As before mentioned, prior to the comparative recent advance of nature study the great drawback to school work was poverty of thought-material. Reading was nothing more than a struggle with words; institutes and educational journals wasted their energies in learned babble about methods, and, in the end, the schools did less for the pupils than they could have done for themselves had they been turned out upon the streets.
Writing was a prolonged and tedious wrestle with hieroglyphics, while the Great Sahara of arithmetic was scarcely even attempted. A few points respecting these subjects have been demonstrated. First, by a judicious and rational use of the thought-material furnished by the subject-matter of nature study and by means of the school printing-press, beginning with the first sentence that is presented to the child upon entering school, the subject of reading may be made to appear to him what it really is, namely, a means of enlarging his own thought through study. That correlates it naturally with observation. It should be here added, that, in this work, the subject matter of history and literature, including the myth, is a valuable support and ally.
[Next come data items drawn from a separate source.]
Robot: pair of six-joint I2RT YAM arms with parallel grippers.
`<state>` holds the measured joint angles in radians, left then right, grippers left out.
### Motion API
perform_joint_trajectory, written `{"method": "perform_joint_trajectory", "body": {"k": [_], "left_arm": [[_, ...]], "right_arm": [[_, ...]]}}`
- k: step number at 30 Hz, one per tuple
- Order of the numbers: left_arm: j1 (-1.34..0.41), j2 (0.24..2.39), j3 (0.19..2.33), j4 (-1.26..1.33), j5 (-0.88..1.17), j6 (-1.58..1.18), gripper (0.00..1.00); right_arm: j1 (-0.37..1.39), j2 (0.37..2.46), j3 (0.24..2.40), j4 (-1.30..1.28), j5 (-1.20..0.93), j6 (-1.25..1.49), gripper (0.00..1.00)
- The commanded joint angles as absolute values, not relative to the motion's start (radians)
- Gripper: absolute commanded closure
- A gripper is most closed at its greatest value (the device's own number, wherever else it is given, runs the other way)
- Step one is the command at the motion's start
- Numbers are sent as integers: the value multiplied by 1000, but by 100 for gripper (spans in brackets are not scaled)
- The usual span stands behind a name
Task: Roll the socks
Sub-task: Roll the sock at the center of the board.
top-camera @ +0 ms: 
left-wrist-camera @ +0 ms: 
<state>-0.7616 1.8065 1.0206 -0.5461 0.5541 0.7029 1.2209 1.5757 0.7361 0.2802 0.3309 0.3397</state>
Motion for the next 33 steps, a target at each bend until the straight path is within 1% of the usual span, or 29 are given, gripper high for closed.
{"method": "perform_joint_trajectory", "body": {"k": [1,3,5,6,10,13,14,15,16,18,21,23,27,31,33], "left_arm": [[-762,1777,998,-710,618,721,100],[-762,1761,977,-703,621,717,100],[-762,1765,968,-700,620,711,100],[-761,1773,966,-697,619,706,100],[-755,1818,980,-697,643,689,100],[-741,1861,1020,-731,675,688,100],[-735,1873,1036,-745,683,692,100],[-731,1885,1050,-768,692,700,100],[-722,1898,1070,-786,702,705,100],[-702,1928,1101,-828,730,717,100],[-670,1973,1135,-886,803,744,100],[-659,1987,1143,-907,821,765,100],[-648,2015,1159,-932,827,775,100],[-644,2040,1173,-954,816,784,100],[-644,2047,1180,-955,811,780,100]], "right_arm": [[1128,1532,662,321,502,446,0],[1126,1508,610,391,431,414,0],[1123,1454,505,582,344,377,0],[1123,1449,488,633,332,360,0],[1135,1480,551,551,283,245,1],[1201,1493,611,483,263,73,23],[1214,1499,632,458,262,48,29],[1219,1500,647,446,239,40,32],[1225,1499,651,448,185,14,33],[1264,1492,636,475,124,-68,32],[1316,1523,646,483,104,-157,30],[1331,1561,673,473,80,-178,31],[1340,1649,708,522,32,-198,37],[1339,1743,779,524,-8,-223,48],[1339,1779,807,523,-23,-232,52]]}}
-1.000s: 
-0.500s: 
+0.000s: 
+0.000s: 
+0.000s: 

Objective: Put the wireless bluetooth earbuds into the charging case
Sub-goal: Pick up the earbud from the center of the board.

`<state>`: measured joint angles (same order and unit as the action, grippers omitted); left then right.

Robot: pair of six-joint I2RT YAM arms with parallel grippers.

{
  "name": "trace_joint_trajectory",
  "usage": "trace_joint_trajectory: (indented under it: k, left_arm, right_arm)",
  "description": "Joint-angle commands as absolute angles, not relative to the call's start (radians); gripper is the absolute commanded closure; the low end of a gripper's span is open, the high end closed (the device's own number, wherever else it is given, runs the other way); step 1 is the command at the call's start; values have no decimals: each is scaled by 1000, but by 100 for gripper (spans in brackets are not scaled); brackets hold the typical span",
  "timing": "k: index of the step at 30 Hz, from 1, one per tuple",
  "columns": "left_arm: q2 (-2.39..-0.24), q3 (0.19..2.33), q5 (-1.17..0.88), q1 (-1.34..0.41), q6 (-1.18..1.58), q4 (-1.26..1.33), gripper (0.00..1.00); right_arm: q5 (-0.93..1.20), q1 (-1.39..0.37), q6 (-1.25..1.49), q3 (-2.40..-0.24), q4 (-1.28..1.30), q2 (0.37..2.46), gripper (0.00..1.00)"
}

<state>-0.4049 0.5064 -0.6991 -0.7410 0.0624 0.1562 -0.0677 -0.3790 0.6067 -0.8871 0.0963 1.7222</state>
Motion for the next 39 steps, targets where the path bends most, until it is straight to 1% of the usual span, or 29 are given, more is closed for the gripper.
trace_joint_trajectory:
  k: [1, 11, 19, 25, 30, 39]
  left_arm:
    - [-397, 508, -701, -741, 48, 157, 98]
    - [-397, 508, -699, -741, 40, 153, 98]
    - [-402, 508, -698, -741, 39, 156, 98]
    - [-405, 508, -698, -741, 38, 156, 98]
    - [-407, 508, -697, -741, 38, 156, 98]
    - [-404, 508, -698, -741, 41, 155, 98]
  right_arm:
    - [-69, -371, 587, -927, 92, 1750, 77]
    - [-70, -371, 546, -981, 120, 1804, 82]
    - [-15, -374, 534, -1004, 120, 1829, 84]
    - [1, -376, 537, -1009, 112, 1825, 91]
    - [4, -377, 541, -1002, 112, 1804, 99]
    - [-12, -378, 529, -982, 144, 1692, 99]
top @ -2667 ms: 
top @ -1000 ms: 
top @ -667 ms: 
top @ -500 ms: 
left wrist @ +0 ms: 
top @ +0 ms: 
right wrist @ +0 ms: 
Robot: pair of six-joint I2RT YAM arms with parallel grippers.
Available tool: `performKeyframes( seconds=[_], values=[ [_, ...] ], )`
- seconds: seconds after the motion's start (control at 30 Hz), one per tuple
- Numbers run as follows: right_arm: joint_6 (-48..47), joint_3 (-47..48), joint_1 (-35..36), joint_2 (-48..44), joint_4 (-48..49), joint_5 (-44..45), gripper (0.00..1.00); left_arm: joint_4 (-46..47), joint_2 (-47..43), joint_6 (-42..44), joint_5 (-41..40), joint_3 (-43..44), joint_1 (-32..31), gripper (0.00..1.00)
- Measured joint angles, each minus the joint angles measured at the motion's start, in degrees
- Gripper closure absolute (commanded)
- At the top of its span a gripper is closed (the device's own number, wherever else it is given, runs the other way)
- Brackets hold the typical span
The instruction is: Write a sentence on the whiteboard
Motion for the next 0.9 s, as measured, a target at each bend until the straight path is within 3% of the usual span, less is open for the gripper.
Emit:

It has been shown that the idiotic compilations of the majority of the reading charts and early readers, for the sake of stocking up a vocabulary, are absolutely unnecessary. The child may be taught to read from precisely the same motive that will actuate him as an adult to continue his reading, namely, the desire to enlarge his field of thought. He can be so taught that the printed word shall never appear in his consciousness above the level of a purely incidental thing; as merely a means of his mind to further thought, as the window-pane is a medium through which his eye reaches the landscape expanse.
And, finally, within the first three years of school life, not only may the mechanics of reading be mastered but a cultivated taste and a refined literary habit can be established which will have a beneficent effect upon all subsequent life, no matter how unfortunate the conditions may be.
The proper presentation of subject matter involves a demand for an amount of written expression that puts the matter of formal training in this subject of writing beyond the shadow of a doubt. The mechanical difficulties are not conquered quite so early as in reading, on account of the later development, physiologically, of the organs concerned; but the final and timely mastery on the same plan is certain. From the first sentence written, the feeling grows with the pupil that writing, like reading, is simply a necessary means to his thinking
In determining the relations of number work to nature study, less definite, because less persistent, work has been done. This work seems to most teachers especially hopeless. Definite judgments respecting the mathematical relations of matter and force are comparatively late in appearing in children, and in many teachers they have not appeared at all. But the full significance of form can only be understood when its proportions are definitely known; the value of force can only be known when it is accurately measured, and number work in nature study is therefore clearly implied. Suffice it to say, that, without the aid of mathematics, the grandest conception of nature possible to man must forever remain hidden from sight. As teachers more clearly realize this, more demand for number work will be made, and it is safe to venture the prediction, that the day is not distant when nature study will be regarded as sound a basis for arithmetic as it is now for other form studies.